Comment 17 spb.nevill 2012-04-03 11:01:49 UTC
I have downloaded the patch, saved it as a "detect-bad-writes.patch" and tried to do as you said. I've got the following error: > git am -3 < ~/detect-bad-writes.patch Applying: agp/intel,drm/i915: Catch address-0 writes using invalid PTEs fatal: sha1 information is lacking or useless (drivers/gpu/drm/i915/i915_gem_gtt.c). Repository lacks necessary blobs to fall back on 3-way merge. Cannot fall back to three-way merge. Patch failed at 0001 agp/intel,drm/i915: Catch address-0 writes using invalid PTEs When you have resolved this problem run "git am --resolved". If you would prefer to skip this patch, instead run "git am --skip". To restore the original branch and stop patching run "git am --abort" What do I do now? Do I "git add" the file and then run "git am --resolved"?

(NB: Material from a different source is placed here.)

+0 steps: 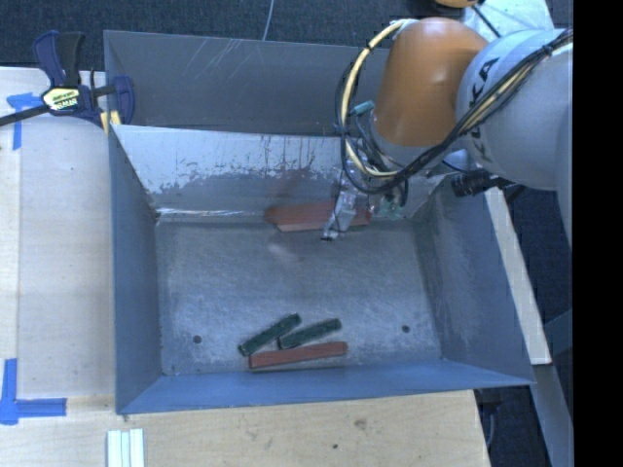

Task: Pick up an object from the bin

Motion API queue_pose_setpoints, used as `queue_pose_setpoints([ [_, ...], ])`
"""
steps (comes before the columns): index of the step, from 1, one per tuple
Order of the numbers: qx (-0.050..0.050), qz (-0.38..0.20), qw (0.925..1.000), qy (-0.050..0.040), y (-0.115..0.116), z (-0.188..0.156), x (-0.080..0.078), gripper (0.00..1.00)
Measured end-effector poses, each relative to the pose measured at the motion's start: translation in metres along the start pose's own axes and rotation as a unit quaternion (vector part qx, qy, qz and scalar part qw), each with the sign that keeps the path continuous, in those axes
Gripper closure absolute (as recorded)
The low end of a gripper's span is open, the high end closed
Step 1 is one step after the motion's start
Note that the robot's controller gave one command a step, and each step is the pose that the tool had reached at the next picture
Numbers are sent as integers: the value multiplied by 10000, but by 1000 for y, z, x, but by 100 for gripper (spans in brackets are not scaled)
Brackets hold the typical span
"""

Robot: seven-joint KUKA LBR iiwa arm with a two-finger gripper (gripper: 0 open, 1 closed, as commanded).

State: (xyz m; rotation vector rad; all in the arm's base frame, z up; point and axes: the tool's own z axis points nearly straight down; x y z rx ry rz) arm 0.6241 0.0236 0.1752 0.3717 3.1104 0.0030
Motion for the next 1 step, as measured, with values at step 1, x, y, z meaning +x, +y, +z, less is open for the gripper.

Comment 18 Chris Wilson 2012-04-03 11:14:33 UTC
Created attachment 59443 [details] [review] Detect writes to address 0 Patch rebased against intel/drm-intel-next-queued
Comment 19 spb.nevill 2012-04-05 09:57:19 UTC
The distro fails to build for me. I get the following error: ERROR: "__modver_version_show" [drivers/staging/rts5139/rts5139.ko] undefined! WARNING: modpost: Found 5 section mismatch(es). I only have a core-i3 processor, thus the process takes a long time. Basically, I can only try and build once a day, when I am going to work. Could you please rebase your patch against the latest stable kernel so as to keep experimenting and unsuccessful tries to a minimum? http://www.kernel.org/pub/linux/kernel/v3.0/linux-3.3.1.tar.bz2 If you would do that, how this will change the instruction? Would I still need to merge intel/drm-intel-next-queued?
Comment 20 Chris Wilson 2012-10-30 09:59:58 UTC
The wild write was tracked down to mesa incorrectly clearing its depth/stencil buffers... Definitely fixed by 8.0.4/9.0.